North American Network Operators Group

Date Prev | Date Next | Date Index | Thread Index | Author Index | Historical

RE: Quick question.

  • From: Paul Jakma
  • Date: Sun Aug 01 13:09:29 2004

On Sun, 1 Aug 2004, Michel Py wrote:

True; this would be like raid-0 arrays, the more disks the greater the chance of failure.
This holds true for most RAID-x levels.

In other words, I don't really care if the second processor reduces the MTBF from 200k hours to 60k hours, but I do care if the second processor reduces the time to restore service from 24 hours to 20 minutes (7.5 minutes for SNMP to fail the query twice, 1.5 minute for the tech to find out that either it's frozen or there's a BSOD, 6 minutes to have someone go there and reset, 5 minutes to reboot).
If a CPU dies, it's unlikely to come back up without removing the bad CPU, especially if the CPU has become unreliable rather than dying completely. Even if CPU 0 is good and the BIOS has no problems booting the OS, the SMP aware OS will quite probably hit problems with the bad CPU.

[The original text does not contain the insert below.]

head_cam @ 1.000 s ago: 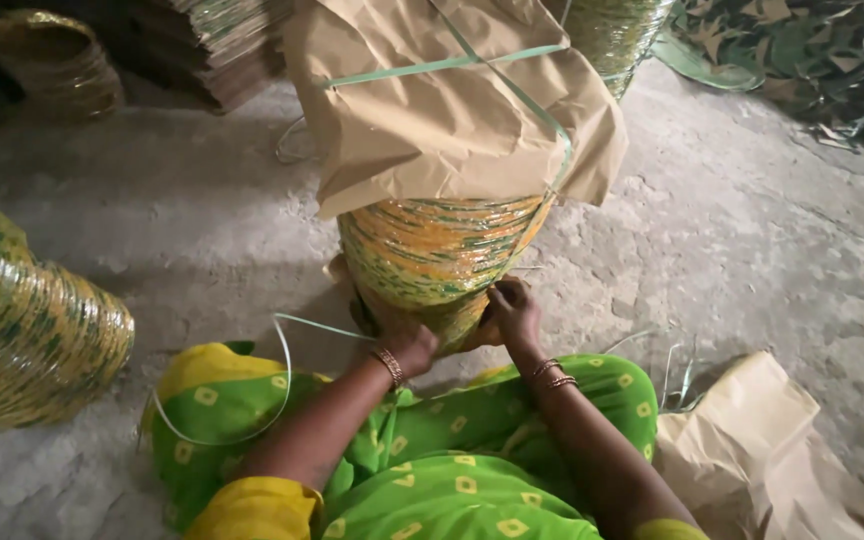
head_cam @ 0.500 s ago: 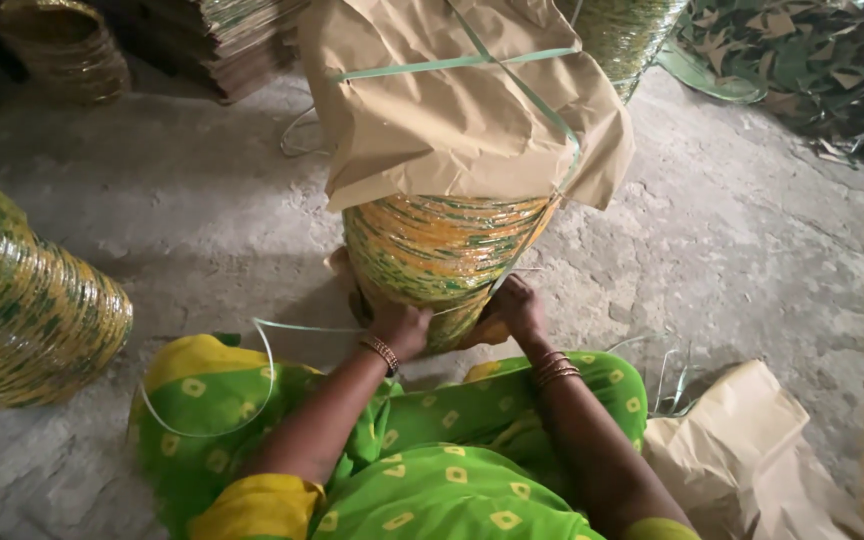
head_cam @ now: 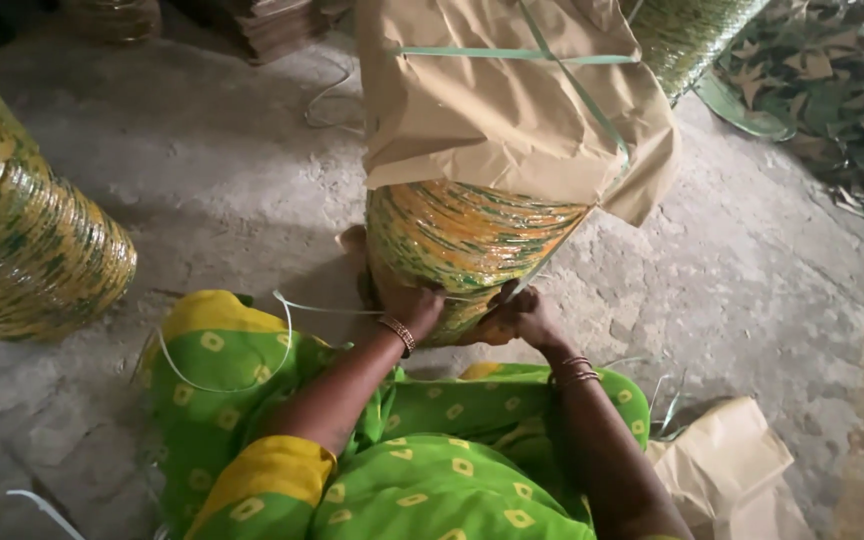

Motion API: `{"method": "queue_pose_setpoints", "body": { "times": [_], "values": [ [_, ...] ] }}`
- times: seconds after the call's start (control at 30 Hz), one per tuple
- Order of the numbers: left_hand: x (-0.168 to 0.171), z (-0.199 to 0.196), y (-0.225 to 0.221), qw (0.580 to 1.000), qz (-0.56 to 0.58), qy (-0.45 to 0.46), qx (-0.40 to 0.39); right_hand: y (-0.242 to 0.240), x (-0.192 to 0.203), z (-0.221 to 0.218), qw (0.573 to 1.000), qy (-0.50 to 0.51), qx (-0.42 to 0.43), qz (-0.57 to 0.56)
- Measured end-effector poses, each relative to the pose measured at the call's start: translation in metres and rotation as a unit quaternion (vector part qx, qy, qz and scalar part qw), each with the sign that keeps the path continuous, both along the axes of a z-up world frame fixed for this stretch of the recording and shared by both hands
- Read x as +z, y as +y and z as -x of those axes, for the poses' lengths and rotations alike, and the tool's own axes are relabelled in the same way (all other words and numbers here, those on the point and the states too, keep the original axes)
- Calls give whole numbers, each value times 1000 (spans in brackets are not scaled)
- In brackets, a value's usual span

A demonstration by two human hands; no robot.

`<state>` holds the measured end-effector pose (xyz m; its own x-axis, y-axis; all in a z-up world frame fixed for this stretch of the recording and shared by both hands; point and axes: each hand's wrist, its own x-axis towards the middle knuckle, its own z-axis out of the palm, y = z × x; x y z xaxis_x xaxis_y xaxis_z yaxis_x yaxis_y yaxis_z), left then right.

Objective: The recorder is tying large stacks of patterned paper plates with white string for packaging.

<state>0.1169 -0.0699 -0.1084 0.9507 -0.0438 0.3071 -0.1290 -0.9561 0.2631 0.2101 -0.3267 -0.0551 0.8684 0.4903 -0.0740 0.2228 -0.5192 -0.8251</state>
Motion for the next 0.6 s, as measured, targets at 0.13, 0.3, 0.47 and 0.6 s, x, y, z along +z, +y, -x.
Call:
{"method": "queue_pose_setpoints", "body": {
  "times": [0.13,0.3,0.47,0.6],
  "values": [
    [-17,-3,3,999,9,-22,-30,2,-8,-16,992,72,94,-45],
    [34,14,2,977,-60,-204,21,5,14,-17,975,-25,221,1],
    [74,29,5,1000,2,3,29,16,-50,-1,972,83,106,-191],
    [154,67,-6,996,14,-82,38,42,-7,65,944,104,-77,-304]
  ]
}}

If you really want to guard against CPU failures, you need a machine designed for fault-tolerance, not a "cheap" SMP box, those are just *less* reliable.[1]

The dead processor still has to be replaced, but this is scheduled maintenance, not outage. A little extra ammo when you have to hunt five or six nines.
Just tape a spare CPU to the inside of the box if time-to-repair is important. Even better, just have a second system on standby.

Unsignificant in my experience, and does not balance what Alexei mentioned yesterday:
Alexei is talking about something else.

a duallie will keep the system up when a faulty process hogs 100% CPU, because the second one is still available. That also increases availability ratio.
This is a resource problem, not an availibility problem. A spinning application is not going to take down the machine on any modern OS[2] and anyway can be dealt with with resource limits, SMP or not, presuming your OS supports resource limits.

The real problem with SMP is kernel complexity. Drivers that are rock solid in single-processor can have bugs that are only triggered under SMP. Threaded applications can also become unreliable on SMP systems.

The extra power of an SMP system might be a bonus, but trying to argue their benefits on the basis of reliability is misguided.

Michel.
1. Now, they may still be very reliable, and more than reliable enough for your needs, but they are still not as reliable as the exact same machine with terminators in all CPU sockets/slots bar one ;) The fault-tolerant systems are outrageously expensive.

2. Unless you're running MacOS 9 or Windows 3.11 on your server.. - dont think either supports SMP though ;).

regards,
--
Paul Jakma [email protected] [email protected] Key ID: 64A2FF6A
Fortune:
A Linux machine! because a 486 is a terrible thing to waste!
(By [email protected], Joe Sloan)